WHAT THIS TASK INVOLVES: Tally every line of the material where "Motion" occurs, then write the total by itself.

___ AVAILABLE DATA ___

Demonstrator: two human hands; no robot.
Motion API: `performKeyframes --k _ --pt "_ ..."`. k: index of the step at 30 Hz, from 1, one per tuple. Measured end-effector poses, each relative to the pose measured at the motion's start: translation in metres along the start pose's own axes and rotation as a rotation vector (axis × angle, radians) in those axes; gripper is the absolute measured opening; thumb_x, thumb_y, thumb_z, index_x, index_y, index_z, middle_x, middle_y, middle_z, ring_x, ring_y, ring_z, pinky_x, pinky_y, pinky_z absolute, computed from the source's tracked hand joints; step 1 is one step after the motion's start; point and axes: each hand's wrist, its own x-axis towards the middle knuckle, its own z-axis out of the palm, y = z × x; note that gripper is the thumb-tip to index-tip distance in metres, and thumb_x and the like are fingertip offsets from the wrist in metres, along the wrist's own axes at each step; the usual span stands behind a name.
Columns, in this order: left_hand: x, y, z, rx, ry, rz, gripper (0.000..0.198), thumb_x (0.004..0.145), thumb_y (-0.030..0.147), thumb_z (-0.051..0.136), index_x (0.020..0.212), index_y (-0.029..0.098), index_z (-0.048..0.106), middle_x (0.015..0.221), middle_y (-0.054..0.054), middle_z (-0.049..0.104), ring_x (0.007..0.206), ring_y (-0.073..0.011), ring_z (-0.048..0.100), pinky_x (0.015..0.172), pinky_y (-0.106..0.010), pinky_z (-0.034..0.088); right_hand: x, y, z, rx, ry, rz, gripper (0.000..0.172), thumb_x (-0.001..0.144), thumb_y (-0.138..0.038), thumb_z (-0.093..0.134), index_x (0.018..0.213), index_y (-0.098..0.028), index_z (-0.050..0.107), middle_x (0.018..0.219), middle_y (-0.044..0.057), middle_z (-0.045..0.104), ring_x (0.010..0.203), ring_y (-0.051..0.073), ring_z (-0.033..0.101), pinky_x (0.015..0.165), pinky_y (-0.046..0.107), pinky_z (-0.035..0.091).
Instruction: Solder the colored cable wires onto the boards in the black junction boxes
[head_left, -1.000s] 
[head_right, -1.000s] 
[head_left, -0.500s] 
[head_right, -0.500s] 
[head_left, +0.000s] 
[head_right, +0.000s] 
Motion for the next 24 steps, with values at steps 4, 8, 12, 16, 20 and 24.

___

ANSWER: 2